Since I've gotten no replies to this, I was wondering if someone could
at least confirm which behavior (my expected or my observed) is
*supposed* to be the correct? Should a psycopg2 pool keep connections
open when returned to the pool (if closed is False), or should it close
them as long as there is more than minconn open? i.e is my observed
behavior a bug or a feature?
On 2017-06-02 15:06, Israel Brewster wrote:
I've been using the psycopg2 pool class for a while now, using code
similar to the following:
pool=ThreadedConnectionPool(0,5,<connection_args>)
conn1=pool.getconn()
<do whatever with conn1>
pool.putconn(conn1)
.... repeat later, or perhaps "simultaneously" in a different thread.

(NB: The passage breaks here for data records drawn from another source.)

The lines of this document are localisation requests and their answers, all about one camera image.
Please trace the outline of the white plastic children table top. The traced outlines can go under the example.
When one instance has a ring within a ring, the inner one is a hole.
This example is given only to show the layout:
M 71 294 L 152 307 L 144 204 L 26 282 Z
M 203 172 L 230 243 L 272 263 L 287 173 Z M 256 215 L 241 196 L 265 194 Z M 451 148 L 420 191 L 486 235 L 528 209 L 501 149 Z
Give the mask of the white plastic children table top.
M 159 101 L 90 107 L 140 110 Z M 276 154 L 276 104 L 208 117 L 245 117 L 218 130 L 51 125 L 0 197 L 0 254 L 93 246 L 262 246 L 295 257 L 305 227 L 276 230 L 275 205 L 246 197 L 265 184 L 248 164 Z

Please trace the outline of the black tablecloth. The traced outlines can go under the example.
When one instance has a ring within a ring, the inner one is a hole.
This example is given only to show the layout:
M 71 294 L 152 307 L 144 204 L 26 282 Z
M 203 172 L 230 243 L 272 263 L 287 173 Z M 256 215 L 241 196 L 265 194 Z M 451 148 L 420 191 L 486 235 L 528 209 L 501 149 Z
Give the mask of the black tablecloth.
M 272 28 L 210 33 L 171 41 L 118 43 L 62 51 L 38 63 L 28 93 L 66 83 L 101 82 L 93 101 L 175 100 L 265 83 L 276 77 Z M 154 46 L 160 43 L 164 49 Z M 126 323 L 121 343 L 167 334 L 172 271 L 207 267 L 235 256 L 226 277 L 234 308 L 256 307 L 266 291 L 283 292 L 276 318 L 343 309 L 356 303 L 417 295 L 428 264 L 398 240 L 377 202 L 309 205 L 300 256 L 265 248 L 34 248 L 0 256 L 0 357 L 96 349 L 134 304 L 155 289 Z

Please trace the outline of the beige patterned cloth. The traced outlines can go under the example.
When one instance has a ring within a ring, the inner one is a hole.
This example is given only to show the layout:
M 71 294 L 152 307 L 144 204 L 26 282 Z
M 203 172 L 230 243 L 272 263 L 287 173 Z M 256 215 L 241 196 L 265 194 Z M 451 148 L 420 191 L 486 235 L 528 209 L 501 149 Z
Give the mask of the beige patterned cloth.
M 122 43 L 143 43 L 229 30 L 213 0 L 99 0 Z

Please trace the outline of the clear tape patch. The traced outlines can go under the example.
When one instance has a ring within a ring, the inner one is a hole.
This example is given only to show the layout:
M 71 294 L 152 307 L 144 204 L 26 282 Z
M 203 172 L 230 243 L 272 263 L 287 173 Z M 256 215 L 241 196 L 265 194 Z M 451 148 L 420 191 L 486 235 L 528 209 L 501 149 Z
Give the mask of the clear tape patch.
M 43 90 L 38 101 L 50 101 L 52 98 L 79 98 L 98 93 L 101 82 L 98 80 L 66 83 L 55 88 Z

and my understanding was that the pool logic was something like the
following:
- create a "pool" of connections, with an initial number of
connections equal to the "minconn" argument
- When getconn is called, see if there is an available connection. If
so, return it. If not, open a new connection and return that (up to
"maxconn" total connections)
- When putconn is called, return the connection to the pool for
re-use, but do *not* close it (unless the close argument is specified
as True, documentation says default is False)
- On the next request to getconn, this connection is now available and
so no new connection will be made
- perhaps (or perhaps not), after some time, unused connections would
be closed and purged from the pool to prevent large numbers of only
used once connections from laying around.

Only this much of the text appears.